The FREMM EVO’s dedicated CUAS enhancements fit directly into this logic. Red Sea lessons have clearly accelerated the need for specialized detection and engagement capabilities against small targets. The addition of a four-face AESA radar for CUAS functions underlines that this is no longer treated as a secondary or optional add-on. It is becoming a central design feature.

Passive Detection and the New Sensor Layer

Fincantieri also placed major emphasis on passive sensing, especially for operations in an emissions-controlled environment. Alongside active radar systems, the company highlighted a new infrared search and track approach designed by Leonardo (DSS IRST – Distributed Static Staring and InfraRed Search and Tracking) to provide wide-area passive surveillance.

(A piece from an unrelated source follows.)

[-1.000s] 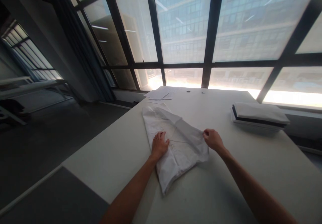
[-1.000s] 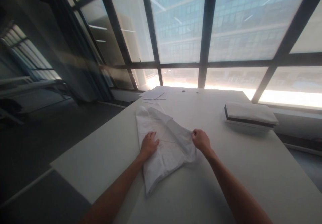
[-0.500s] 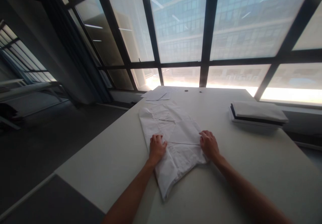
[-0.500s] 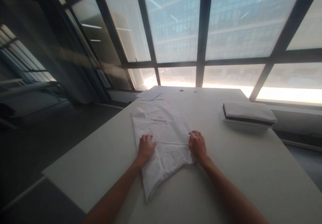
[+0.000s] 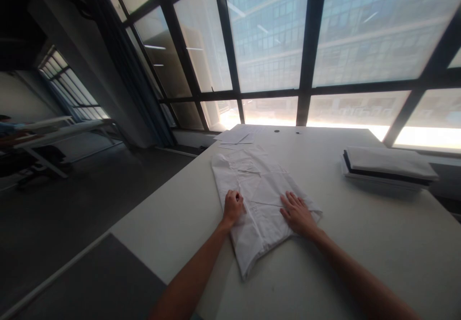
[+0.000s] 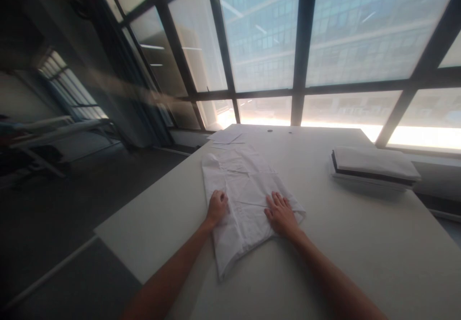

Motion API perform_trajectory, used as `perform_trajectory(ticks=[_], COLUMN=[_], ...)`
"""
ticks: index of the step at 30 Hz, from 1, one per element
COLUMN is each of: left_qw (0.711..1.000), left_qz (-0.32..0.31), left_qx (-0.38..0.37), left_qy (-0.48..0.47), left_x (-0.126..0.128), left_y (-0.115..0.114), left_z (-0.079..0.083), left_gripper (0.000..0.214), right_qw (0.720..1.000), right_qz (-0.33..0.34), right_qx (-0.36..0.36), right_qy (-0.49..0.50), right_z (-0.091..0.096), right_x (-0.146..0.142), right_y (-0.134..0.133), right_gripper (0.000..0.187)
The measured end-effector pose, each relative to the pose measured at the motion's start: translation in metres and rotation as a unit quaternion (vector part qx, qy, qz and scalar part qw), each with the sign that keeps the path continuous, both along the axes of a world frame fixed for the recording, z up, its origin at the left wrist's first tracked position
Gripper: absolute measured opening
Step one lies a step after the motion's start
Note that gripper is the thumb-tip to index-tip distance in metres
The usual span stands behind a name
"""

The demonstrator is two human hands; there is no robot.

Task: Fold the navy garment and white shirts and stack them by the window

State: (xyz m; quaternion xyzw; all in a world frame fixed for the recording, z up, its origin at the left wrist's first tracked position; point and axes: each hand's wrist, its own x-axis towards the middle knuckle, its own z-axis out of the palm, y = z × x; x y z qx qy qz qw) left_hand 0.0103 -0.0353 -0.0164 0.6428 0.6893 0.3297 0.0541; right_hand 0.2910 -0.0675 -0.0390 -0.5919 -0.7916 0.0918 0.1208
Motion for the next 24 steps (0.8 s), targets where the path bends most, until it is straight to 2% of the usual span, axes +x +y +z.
perform_trajectory(ticks=[3,6,9,12,16,18,20,24], left_qw=[0.993,0.983,0.982,0.987,0.987,0.986,0.99,0.996], left_qz=[0.017,0.049,0.072,0.082,0.141,0.153,0.117,-0.067], left_qx=[0.053,0.082,0.078,0.038,0.029,0.051,0.069,0.054], left_qy=[-0.108,-0.155,-0.157,-0.131,-0.074,-0.05,-0.035,0.024], left_x=[-0.027,-0.065,-0.104,-0.136,-0.159,-0.158,-0.15,-0.12], left_y=[-0.009,-0.03,-0.06,-0.092,-0.119,-0.119,-0.109,-0.065], left_z=[0.011,0.019,0.017,0.008,0.003,0.007,0.014,0.025], left_gripper=[0.019,0.022,0.029,0.033,0.031,0.03,0.029,0.029], right_qw=[1.0,1.0,1.0,0.999,0.999,0.999,0.999,0.999], right_qz=[0.006,0.008,0.007,0.008,0.007,0.005,0.006,0.008], right_qx=[0.011,0.021,0.025,0.031,0.033,0.031,0.03,0.03], right_qy=[0.003,0.009,0.015,0.017,0.018,0.018,0.018,0.019], right_z=[-0.004,-0.009,-0.011,-0.012,-0.012,-0.012,-0.012,-0.01], right_x=[0.001,0.002,0.002,0.002,0.001,0.002,0.002,0.002], right_y=[0.002,0.004,0.004,0.004,0.004,0.004,0.004,0.003], right_gripper=[0.056,0.055,0.054,0.054,0.054,0.054,0.054,0.054])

According to Fincantieri, the new E/O IRST system includes multiple static and dynamic sensors arranged to provide full coverage around the ship. The company claims that this arrangement allows the combat system not only to determine the direction of a target, but also to estimate its distance—a major improvement over older passive systems that provided bearing only.

This new system can give you, in passive configuration, direction and distance,” Fincantieri said. That would allow a ship to operate with radars and other emitters silent while still maintaining the ability to detect and react to drones, missiles, and other asymmetric threats. In a naval environment increasingly shaped by electronic surveillance and anti-radiation risks, this kind of passive capability may become just as important as raw radar performance.

A New Way of Thinking About Frigates

Taken together, the FREMM EVO and its associated technologies point to a broader change in how Western navies are thinking about frigates. The ship is still expected to hunt submarines, escort high-value units, and conduct surface warfare. But it must now also operate as part of an integrated missile-defence network, carry layered CUAS tools, and contribute to the management of a dense and highly varied threat picture.

That is why the most important aspect of the FREMM EVO may not be any single radar, missile, or gun. It may instead be the fact that the platform is being designed as part of a larger architecture—one in which active and passive sensors, long-range and short-range effectors, and multiple ship classes are expected to function together.

In that sense, the recent Gulf operations involving Fincantieri-built Qatari ships offer a useful preview of the direction of travel. Naval warfare is becoming more networked, more layered, and more dependent on balancing high-end capabilities with sustainable, lower-cost responses to mass threats.

The FREMM EVO sits squarely in that transition. It is not just an improved frigate. It is a warship designed for a maritime battlespace in which the distinction between air defence, missile defence, drone defence, and electronic warfare is increasingly blurred.